Op aarde zijn er geen.
Op aarde zijn er bengeltjes.
Daarvan ben jij er een.
Van je vriendinnetje Karin Selowsy"
Ter illustratie van de tijdgeest citeer ik hier ook het versje dat mijn onderwijzer in mijn album schreef.
"Beste Reni,
Braaf is braaf en slecht is slecht.
Of het vriend of vijand doet.
Daarom Reni, heb steeds de moed.
Dat je vrij je mening zegt.
Dat je spreken durft oprecht.
Dit is braaf en dit is slecht."
Thuis bij de Selowskys
Ook bij de Selowskys thuis prijkte met kerstmis ieder jaar een kerstboom. Ik herinner mij dat er in hun huiskamer een kamerscherm stond. Het geschilderde doek toonde een prachtig, bijna levensgroot portret van mevrouw Selowsky met haar baby Karin op schoot.
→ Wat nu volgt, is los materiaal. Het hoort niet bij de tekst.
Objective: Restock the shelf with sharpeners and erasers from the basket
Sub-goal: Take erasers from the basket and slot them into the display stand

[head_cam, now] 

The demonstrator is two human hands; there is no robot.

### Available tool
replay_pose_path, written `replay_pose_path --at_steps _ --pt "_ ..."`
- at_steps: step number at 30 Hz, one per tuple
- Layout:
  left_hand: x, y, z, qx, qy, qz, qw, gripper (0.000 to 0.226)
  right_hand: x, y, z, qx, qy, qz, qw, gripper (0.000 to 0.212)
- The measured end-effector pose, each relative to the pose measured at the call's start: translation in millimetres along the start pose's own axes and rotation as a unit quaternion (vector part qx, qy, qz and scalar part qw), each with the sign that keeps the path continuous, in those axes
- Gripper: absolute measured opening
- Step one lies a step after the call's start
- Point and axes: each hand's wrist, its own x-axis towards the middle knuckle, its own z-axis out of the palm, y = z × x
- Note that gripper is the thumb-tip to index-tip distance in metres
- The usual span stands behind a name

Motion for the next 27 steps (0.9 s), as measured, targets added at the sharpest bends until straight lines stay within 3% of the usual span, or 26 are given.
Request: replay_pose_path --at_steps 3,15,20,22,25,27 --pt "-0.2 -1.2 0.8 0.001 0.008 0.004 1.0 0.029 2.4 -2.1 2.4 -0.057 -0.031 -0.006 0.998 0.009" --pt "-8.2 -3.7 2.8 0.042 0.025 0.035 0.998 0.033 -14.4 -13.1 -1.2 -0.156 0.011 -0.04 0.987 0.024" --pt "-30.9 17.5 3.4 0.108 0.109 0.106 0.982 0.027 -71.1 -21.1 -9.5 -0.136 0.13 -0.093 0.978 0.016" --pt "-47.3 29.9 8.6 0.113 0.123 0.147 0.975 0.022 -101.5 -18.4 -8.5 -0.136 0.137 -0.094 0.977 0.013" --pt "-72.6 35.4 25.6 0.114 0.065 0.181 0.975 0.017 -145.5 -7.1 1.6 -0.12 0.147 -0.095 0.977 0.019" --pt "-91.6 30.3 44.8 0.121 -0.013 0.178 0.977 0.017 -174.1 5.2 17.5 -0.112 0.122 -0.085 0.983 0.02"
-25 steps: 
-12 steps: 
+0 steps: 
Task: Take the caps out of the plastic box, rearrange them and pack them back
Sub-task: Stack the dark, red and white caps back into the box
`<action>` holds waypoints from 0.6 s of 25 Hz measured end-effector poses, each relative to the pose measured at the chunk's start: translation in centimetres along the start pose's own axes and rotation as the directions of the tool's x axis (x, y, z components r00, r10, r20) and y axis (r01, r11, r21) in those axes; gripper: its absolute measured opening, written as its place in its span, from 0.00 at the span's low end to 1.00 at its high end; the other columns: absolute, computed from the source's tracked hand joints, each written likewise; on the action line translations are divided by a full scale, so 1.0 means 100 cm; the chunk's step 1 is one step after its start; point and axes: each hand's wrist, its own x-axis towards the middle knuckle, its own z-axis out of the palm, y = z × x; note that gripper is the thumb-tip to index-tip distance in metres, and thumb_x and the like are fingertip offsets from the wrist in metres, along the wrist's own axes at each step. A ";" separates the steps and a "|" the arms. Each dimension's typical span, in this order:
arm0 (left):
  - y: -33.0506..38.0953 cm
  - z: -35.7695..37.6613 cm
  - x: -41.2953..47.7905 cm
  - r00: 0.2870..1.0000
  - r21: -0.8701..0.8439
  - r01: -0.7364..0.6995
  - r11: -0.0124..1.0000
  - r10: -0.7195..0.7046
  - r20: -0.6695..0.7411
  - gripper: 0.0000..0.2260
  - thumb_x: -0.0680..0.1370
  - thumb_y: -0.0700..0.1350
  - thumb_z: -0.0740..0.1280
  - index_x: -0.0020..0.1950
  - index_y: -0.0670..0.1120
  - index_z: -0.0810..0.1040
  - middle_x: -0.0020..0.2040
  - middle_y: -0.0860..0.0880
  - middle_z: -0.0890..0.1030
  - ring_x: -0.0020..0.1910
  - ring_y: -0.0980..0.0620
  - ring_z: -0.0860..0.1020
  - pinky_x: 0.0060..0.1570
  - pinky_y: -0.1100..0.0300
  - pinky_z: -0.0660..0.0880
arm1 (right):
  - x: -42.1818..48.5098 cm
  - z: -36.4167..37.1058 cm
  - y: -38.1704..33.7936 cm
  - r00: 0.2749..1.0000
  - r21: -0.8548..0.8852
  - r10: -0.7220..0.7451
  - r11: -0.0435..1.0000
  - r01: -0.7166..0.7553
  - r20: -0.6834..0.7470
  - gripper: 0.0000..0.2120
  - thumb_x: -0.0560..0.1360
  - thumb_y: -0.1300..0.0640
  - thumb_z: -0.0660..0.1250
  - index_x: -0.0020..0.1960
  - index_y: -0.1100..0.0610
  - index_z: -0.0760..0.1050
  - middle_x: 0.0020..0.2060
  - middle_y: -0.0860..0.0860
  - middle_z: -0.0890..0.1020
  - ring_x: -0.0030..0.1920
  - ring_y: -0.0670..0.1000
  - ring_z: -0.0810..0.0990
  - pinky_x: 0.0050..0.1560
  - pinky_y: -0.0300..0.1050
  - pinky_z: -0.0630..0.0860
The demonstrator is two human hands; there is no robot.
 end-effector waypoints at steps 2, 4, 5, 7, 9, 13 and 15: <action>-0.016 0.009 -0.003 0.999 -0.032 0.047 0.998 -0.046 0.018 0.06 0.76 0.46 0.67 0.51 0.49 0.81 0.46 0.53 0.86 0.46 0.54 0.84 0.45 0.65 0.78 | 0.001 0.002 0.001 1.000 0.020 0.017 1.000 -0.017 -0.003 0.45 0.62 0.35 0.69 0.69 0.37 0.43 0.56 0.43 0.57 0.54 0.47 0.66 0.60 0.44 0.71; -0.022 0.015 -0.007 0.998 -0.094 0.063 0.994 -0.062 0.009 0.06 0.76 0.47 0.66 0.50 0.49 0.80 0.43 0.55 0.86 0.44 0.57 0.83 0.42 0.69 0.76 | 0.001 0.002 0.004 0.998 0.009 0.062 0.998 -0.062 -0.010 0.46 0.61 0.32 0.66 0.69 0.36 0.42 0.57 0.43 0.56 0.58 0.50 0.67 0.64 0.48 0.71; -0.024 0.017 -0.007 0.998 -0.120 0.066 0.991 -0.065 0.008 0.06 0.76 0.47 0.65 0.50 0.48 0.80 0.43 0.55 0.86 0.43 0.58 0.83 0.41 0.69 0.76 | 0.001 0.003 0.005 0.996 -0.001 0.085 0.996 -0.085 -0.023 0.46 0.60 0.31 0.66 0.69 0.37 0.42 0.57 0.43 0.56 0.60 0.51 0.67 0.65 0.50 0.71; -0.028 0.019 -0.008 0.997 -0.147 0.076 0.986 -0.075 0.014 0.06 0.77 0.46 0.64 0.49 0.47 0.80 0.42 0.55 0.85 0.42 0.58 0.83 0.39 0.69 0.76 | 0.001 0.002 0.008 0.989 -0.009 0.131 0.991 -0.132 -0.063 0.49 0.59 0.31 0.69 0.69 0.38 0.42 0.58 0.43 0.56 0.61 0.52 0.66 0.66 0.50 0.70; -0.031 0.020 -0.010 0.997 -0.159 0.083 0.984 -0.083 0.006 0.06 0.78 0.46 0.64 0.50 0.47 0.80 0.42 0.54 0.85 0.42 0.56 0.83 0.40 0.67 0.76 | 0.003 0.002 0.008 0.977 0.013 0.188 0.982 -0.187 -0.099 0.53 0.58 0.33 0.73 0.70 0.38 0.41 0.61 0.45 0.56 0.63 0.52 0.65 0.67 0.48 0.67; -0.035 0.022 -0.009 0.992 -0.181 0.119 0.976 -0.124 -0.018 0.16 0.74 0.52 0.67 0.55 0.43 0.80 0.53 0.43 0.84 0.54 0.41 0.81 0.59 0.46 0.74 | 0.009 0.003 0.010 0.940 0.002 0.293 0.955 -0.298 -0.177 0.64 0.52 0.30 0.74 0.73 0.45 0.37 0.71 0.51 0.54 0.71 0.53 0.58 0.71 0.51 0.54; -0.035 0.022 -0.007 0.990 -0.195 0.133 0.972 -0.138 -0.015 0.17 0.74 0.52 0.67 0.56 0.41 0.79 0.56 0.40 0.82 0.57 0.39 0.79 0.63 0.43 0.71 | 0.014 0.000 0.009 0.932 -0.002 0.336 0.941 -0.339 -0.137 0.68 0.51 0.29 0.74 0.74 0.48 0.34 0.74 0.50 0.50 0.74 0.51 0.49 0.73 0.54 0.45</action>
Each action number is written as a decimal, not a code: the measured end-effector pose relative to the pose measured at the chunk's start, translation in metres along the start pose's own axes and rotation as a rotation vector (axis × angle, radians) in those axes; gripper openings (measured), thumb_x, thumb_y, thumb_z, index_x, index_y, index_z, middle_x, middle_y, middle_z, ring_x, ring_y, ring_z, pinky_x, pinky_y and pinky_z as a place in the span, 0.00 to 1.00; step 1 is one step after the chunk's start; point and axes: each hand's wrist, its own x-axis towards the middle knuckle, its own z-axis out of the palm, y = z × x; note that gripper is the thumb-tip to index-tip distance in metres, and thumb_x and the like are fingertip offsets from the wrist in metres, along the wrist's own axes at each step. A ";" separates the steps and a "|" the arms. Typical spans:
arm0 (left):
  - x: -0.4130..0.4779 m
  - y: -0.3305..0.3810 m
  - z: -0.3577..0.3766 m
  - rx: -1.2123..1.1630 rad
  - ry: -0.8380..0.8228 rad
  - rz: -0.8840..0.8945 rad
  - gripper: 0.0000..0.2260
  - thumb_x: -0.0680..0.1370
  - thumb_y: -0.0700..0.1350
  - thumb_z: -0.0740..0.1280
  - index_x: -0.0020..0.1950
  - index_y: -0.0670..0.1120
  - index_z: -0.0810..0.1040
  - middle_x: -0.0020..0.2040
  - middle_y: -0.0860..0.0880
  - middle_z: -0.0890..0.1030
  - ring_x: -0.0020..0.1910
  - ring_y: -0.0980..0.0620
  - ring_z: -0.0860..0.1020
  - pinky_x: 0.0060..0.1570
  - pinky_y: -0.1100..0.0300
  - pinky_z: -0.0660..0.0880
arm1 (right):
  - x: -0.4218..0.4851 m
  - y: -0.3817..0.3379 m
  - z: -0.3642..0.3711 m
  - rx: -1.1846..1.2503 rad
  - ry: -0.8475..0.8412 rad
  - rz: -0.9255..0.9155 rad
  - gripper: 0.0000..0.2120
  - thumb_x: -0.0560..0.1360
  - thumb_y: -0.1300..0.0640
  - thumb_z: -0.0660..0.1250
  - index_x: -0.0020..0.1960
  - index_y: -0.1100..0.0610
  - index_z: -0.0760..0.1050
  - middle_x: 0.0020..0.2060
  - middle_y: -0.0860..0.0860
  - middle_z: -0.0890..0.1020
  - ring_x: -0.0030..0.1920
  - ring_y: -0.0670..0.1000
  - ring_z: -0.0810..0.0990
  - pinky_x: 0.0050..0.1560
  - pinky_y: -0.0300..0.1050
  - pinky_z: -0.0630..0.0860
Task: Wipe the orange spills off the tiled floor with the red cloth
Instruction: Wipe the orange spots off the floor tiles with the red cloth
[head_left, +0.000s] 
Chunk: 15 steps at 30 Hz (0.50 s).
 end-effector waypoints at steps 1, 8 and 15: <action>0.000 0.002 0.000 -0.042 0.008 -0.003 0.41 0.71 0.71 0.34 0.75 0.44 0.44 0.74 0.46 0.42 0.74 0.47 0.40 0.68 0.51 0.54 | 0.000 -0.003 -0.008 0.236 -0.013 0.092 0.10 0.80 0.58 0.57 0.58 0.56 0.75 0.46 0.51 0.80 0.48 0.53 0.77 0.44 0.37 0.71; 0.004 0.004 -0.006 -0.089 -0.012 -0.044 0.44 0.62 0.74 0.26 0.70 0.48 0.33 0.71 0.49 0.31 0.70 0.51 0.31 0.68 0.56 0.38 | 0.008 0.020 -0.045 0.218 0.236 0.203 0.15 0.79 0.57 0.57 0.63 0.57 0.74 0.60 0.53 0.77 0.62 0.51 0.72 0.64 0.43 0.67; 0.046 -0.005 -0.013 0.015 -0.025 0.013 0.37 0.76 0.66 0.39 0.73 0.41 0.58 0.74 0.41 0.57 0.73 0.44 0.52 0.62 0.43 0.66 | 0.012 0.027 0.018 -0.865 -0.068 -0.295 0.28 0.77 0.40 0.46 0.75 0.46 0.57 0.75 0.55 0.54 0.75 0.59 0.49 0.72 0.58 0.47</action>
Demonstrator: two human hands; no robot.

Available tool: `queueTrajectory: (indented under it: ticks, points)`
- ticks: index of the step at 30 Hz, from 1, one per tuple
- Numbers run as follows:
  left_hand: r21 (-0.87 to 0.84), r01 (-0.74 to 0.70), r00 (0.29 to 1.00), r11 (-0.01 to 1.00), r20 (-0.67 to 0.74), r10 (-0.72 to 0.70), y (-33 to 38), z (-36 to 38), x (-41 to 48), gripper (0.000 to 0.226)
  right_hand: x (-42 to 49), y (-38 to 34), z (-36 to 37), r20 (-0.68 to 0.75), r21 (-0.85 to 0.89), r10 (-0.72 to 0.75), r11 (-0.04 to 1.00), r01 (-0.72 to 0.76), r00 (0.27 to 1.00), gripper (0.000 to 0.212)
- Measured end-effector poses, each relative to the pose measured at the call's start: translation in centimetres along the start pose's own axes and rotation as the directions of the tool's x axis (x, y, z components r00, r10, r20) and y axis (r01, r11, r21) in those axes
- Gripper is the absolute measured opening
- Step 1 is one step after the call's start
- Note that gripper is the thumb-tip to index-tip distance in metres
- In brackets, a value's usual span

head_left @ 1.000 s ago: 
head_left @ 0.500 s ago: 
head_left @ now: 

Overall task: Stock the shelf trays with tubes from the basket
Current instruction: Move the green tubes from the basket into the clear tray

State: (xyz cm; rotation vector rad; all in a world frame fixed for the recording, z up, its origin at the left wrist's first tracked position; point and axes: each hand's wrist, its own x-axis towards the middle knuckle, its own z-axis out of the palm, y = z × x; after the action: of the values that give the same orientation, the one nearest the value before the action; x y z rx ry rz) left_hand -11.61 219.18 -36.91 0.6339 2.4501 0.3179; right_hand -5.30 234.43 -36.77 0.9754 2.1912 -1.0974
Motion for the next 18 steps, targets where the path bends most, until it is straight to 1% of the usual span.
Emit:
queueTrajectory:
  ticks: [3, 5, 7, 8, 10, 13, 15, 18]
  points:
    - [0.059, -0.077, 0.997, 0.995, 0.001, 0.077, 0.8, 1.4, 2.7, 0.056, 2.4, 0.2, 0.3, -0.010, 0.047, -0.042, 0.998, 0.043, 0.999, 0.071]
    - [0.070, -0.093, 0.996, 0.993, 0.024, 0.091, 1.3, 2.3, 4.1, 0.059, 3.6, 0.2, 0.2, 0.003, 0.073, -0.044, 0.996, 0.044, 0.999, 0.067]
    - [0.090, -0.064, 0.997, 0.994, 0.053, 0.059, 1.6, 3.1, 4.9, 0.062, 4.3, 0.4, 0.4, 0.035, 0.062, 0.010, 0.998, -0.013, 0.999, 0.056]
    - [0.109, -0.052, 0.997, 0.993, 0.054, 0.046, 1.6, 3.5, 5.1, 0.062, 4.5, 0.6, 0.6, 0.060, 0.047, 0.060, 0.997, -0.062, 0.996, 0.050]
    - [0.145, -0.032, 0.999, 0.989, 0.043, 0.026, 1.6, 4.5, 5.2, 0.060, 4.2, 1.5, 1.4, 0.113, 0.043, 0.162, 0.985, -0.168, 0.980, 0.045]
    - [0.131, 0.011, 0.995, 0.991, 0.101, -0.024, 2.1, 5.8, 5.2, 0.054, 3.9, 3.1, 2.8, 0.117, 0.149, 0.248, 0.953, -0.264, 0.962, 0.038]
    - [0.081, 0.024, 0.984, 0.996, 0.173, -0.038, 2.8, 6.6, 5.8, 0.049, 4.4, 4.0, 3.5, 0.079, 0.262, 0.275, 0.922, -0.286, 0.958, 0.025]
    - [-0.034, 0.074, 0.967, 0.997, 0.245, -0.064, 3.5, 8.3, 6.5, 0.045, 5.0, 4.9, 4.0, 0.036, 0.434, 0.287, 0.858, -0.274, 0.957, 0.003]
In januari 1943 kreeg het huis van de Selowskys noodgedwongen nieuwe bewoners erbij. Het gezin Van Hoorn van nummer 54 moest plaatsmaken voor de Duitsers die dit huis nodig hadden en verhuisde naar de Selowskys.
Deportatie
Op een dag in 1943 werden alle Delftse Joden uit hun huizen werden gehaald door de Nederlandse politie. De gezinnen Selowsky en Van Hoorn wilden net aan tafel gaan voor het avondeten. De twee echtparen werden in een taxi naar het politiebureau aan de Oude Delft gebracht. Omdat er voor Karin & Peter Selowsky en Emmy & Beertje van Hoorn geen plaats was in de taxi, zijn de vier kinderen tezamen – geheel zonder begeleiding – naar het politiebureau gelopen omdat zij bij hun ouders wilden blijven.